[Data extracted from a collection]
>>

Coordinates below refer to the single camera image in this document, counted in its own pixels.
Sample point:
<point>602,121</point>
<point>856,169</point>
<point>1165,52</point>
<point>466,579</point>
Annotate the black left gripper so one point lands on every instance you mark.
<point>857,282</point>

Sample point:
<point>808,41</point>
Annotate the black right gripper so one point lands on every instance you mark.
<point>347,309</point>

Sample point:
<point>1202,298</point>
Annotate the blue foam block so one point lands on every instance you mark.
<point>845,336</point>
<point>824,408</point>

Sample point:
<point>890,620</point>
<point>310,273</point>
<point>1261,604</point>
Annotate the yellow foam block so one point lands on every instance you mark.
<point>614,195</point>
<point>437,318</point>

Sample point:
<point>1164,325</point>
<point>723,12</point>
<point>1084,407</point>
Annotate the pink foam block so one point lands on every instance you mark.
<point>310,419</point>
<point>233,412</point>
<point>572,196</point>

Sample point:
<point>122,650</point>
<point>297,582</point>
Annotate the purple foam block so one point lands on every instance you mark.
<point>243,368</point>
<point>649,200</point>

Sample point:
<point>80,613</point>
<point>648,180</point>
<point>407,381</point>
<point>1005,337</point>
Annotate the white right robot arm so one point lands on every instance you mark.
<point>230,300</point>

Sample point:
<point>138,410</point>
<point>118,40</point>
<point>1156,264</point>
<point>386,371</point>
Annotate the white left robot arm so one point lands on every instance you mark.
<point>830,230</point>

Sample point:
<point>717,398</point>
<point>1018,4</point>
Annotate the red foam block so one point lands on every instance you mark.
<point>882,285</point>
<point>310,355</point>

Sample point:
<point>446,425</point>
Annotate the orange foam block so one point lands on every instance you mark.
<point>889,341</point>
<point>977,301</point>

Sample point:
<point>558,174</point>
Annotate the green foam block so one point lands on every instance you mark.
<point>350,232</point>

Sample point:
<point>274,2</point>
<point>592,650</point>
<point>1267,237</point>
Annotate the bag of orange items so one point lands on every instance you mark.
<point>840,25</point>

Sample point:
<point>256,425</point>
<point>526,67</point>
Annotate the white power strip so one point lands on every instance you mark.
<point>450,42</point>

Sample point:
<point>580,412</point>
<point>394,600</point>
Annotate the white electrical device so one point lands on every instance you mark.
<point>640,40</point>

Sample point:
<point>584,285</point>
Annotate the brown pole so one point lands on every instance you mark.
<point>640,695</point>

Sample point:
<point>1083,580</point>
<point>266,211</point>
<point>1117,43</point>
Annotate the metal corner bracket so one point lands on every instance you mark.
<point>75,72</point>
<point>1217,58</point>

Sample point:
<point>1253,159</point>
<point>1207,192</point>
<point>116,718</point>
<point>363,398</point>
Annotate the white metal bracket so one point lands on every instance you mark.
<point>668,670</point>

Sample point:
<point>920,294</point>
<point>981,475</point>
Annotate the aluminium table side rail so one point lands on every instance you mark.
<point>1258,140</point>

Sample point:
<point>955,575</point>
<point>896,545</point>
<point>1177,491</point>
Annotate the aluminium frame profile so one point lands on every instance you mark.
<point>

<<

- **WORK ITEM**: From the first line through the last, repeat the entries exactly.

- **REPLY**:
Coordinates below refer to the single camera image in this document, counted in its own pixels.
Sample point:
<point>602,121</point>
<point>856,169</point>
<point>1165,52</point>
<point>466,579</point>
Annotate the black left gripper so one point lands on every instance you mark.
<point>857,282</point>

Sample point:
<point>808,41</point>
Annotate the black right gripper so one point lands on every instance you mark.
<point>347,309</point>

Sample point:
<point>1202,298</point>
Annotate the blue foam block so one point lands on every instance you mark.
<point>845,336</point>
<point>824,408</point>

Sample point:
<point>890,620</point>
<point>310,273</point>
<point>1261,604</point>
Annotate the yellow foam block so one point lands on every instance you mark.
<point>614,195</point>
<point>437,318</point>

Sample point:
<point>1164,325</point>
<point>723,12</point>
<point>1084,407</point>
Annotate the pink foam block so one point lands on every instance you mark.
<point>310,419</point>
<point>233,412</point>
<point>572,196</point>

Sample point:
<point>122,650</point>
<point>297,582</point>
Annotate the purple foam block so one point lands on every instance you mark.
<point>243,368</point>
<point>649,200</point>

Sample point:
<point>80,613</point>
<point>648,180</point>
<point>407,381</point>
<point>1005,337</point>
Annotate the white right robot arm so one point lands on every instance you mark.
<point>230,300</point>

Sample point:
<point>138,410</point>
<point>118,40</point>
<point>1156,264</point>
<point>386,371</point>
Annotate the white left robot arm so one point lands on every instance you mark.
<point>830,230</point>

Sample point:
<point>717,398</point>
<point>1018,4</point>
Annotate the red foam block so one point lands on every instance you mark.
<point>882,285</point>
<point>310,355</point>

Sample point:
<point>446,425</point>
Annotate the orange foam block so one point lands on every instance you mark.
<point>889,341</point>
<point>977,301</point>

Sample point:
<point>558,174</point>
Annotate the green foam block so one point lands on every instance you mark.
<point>350,232</point>

Sample point:
<point>274,2</point>
<point>592,650</point>
<point>1267,237</point>
Annotate the bag of orange items so one point lands on every instance you mark.
<point>840,25</point>

Sample point:
<point>256,425</point>
<point>526,67</point>
Annotate the white power strip so one point lands on every instance you mark.
<point>450,42</point>

Sample point:
<point>580,412</point>
<point>394,600</point>
Annotate the white electrical device so one point lands on every instance you mark.
<point>640,40</point>

Sample point:
<point>584,285</point>
Annotate the brown pole so one point lands on every instance you mark.
<point>640,695</point>

Sample point:
<point>1083,580</point>
<point>266,211</point>
<point>1117,43</point>
Annotate the metal corner bracket so one point lands on every instance you mark.
<point>75,72</point>
<point>1217,58</point>

Sample point:
<point>1253,159</point>
<point>1207,192</point>
<point>116,718</point>
<point>363,398</point>
Annotate the white metal bracket so one point lands on every instance you mark.
<point>668,670</point>

Sample point:
<point>920,294</point>
<point>981,475</point>
Annotate the aluminium table side rail so one point lands on every instance you mark.
<point>1258,140</point>

Sample point:
<point>955,575</point>
<point>896,545</point>
<point>1177,491</point>
Annotate the aluminium frame profile so one point lands on every instance you mark.
<point>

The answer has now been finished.